The mission of The Passage is to provide resources which encourage, inspire and challenge homeless people to transform their lives. The Passage runs Europe’s largest Resource Centre for homeless people. Hundreds of people a week use the Centre to access basic services (such as food, showers, clothing etc) as well as housing advice, health services and assistance to get into education or employment.  The Passage also provides accommodation services. Passage House works with those coming straight off the streets in order to provide shelter and stabilise their situation, and Montfort House prepares clients to move out of homelessness and into their own flat, as well as community and homelessness prevention schemes.

At The Passage, we believe that any person is only a couple of steps away from becoming homeless and we aim to address the root causes that have led to someone becoming homeless: family breakdown, mental health or addiction issues, etc. If these issues are not addressed, it is hard to ensure that a homeless person can break out of homelessness for good. The litmus test for The Passage is ensuring that those people we resettle into their own permanent accommodation can sustain it; that’s where our Home for Good programme comes in, ensuring that those resettled have the support of volunteers from their new local community to help them keep their accommodation and not end up back on the street.

The Passage has a Vincentian ethos, in that it takes its values from St. Vincent De Paul.  St. Vincent saw that faith requires a practical demonstration in doing good amongst the poor. Vincent was intensely motivated by the Christian faith, and took on board the inclusivity of the Christian message. He looked at the life of Jesus and saw his concentration on those in need, never leaving suffering people the way he found them and constantly transforming the life of the poor. He identified the death of Jesus with all the sufferings of the poor. He literally took the passage in St. Matthew’s Gospel where Jesus says: “whatever you do to the least of these brothers and sisters, you do to me”. For Vincent, this meant that every human person, and particularly the poor, has God living in them. Every individual was a whole person, with their individual story, and in serving their practical needs attention must also be given to their spiritual and emotional being. Each person therefore must be treated with total respect, with immense dignity, with gentleness and kindness and, in the manner of Jesus, be helped to transform their lives at every opportunity.

For me this is what the mission of the Church is about; to be a visible sign of justice and compassion in a world that seems, at times, to value materialistic gain over the intrinsic value of the human person.

That homeless person, when thanking me for helping carry the cross, was thinking very much in the literal sense as they led the procession. However, the deeper meaning reflects on the work The Passage does; helping to address the issues that have led to homelessness in the first place, helping people overcome those issues and bring them to a place of recovery.

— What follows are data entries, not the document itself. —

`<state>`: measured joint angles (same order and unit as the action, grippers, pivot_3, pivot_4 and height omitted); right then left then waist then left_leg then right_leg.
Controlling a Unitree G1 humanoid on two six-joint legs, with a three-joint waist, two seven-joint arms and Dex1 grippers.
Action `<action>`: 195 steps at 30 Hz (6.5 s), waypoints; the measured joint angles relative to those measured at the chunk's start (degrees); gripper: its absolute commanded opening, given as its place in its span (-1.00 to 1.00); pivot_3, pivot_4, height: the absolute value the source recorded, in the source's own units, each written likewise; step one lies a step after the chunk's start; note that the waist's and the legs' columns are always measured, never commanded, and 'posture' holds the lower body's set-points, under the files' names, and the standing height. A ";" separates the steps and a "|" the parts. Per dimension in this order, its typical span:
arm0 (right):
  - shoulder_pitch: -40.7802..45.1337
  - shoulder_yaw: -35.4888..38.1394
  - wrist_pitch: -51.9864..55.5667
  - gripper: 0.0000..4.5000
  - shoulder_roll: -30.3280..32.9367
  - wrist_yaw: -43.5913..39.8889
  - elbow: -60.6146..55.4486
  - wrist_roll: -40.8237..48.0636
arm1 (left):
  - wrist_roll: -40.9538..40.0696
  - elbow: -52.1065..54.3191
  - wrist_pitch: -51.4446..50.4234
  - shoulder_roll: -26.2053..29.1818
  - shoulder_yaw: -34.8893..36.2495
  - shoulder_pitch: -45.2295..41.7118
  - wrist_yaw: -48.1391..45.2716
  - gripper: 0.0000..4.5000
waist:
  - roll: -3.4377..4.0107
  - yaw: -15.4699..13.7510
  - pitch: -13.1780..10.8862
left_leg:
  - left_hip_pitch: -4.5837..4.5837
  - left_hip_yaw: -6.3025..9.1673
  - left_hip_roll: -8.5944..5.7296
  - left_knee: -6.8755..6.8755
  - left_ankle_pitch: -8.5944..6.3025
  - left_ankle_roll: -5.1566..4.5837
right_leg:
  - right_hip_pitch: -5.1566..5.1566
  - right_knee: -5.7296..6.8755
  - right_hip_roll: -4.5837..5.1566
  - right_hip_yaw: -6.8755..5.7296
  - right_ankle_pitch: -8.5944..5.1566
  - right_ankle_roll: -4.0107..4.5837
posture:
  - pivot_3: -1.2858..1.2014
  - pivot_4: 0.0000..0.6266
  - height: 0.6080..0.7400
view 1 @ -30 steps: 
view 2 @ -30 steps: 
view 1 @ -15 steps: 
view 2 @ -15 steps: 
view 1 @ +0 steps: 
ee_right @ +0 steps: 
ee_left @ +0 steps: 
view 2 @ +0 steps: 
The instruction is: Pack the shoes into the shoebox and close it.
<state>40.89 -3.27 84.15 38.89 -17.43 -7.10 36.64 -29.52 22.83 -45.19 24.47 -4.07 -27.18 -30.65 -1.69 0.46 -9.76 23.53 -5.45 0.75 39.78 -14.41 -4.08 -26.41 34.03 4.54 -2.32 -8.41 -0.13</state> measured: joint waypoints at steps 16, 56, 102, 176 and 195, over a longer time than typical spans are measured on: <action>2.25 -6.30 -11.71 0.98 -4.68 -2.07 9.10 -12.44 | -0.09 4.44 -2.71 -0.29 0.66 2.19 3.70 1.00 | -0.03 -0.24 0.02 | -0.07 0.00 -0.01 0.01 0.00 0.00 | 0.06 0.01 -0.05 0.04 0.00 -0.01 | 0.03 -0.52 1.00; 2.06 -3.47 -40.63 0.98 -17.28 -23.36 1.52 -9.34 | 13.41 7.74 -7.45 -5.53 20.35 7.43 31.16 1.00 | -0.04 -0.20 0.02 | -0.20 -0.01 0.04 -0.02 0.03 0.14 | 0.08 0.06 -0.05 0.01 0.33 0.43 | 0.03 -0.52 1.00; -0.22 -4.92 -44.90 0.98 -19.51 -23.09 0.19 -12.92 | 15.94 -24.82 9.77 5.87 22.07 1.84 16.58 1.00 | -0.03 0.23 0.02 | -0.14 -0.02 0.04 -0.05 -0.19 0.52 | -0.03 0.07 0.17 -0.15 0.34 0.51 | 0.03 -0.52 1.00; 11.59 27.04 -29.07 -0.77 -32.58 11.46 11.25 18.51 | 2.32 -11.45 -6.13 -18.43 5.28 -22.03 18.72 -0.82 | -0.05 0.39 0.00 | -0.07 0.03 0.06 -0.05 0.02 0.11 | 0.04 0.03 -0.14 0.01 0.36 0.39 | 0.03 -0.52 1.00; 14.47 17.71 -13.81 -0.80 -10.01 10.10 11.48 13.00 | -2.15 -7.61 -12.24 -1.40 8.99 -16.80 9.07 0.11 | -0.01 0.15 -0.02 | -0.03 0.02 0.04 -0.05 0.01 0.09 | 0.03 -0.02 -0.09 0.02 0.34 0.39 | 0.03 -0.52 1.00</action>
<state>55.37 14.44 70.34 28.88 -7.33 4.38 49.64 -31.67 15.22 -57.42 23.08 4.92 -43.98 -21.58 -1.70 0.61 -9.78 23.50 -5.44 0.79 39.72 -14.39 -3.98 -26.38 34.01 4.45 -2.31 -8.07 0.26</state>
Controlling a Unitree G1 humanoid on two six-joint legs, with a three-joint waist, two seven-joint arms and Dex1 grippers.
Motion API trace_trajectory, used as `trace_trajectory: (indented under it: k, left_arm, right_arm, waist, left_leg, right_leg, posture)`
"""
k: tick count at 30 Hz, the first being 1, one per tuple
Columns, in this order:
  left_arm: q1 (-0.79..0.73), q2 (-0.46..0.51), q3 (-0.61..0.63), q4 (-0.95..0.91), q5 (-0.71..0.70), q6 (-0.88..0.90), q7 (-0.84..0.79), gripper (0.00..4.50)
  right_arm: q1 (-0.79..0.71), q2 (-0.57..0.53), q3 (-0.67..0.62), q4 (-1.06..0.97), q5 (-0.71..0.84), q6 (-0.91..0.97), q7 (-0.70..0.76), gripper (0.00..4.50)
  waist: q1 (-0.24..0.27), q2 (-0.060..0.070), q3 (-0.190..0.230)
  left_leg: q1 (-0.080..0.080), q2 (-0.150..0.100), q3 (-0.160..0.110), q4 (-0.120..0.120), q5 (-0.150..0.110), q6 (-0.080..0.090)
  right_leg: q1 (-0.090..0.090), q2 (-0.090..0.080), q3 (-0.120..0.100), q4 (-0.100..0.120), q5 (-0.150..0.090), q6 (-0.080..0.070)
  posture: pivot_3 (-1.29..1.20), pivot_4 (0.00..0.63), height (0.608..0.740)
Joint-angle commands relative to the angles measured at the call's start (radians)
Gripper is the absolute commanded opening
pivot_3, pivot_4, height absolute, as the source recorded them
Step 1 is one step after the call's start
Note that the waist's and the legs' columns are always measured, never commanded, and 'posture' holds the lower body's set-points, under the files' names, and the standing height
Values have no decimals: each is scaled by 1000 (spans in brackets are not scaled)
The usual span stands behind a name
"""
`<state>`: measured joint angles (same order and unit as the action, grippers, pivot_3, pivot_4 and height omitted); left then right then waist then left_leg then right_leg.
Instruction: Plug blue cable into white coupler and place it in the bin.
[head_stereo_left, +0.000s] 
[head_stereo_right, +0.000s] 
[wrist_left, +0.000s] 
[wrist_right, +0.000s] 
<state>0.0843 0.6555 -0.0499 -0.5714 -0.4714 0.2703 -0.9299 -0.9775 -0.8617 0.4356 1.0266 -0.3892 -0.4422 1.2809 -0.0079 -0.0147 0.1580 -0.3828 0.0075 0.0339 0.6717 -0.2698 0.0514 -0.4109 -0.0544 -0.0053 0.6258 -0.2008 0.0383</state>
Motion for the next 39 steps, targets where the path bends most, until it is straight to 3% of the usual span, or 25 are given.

Whilst most of us will never (hopefully) experience the trauma of homelessness, we may experience a sense of inner homelessness – times of bereavement, loneliness, and depression. At times some people feel they are without hope. We all have to carry our own cross at certain times in our life; if we are lucky, we have someone there with us to help us carry that cross; that burden of inner homelessness.

At The Passage we have the honour of doing this every day, thanks to the support of so many people.  It truly is a privilege.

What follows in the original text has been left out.